Provided material:
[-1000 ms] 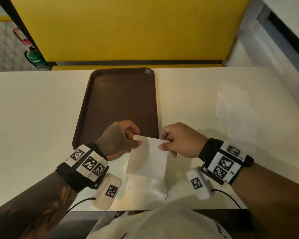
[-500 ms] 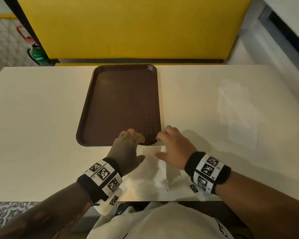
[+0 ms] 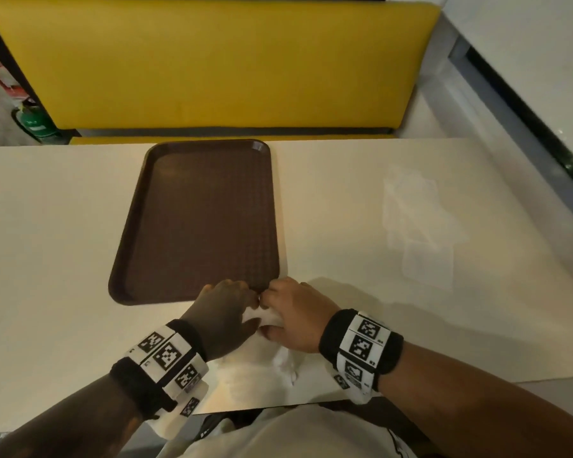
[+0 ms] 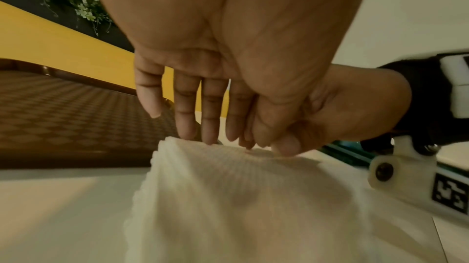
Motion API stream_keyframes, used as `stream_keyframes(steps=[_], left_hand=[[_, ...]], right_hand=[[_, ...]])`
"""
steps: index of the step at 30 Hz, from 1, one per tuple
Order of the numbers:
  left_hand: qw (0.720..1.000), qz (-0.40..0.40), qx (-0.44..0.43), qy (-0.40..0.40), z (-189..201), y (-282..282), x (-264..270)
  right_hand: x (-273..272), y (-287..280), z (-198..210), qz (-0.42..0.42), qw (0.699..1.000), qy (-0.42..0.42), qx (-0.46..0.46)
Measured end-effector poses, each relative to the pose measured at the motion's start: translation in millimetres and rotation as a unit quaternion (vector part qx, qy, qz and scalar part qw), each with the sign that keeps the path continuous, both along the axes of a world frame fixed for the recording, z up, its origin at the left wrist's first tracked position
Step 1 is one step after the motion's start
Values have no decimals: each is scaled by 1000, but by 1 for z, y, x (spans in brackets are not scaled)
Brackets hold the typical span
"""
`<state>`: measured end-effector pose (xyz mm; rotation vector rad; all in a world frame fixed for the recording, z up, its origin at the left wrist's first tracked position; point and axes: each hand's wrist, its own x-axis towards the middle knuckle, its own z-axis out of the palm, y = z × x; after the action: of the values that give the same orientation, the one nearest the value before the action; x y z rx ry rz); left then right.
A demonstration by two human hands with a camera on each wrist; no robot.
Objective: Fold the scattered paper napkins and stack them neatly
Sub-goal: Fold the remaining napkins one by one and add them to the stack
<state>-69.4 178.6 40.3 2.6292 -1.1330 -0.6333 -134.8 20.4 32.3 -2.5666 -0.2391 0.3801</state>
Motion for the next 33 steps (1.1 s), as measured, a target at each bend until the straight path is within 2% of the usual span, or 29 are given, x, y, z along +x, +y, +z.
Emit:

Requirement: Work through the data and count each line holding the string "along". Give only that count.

Answer to this exercise: 2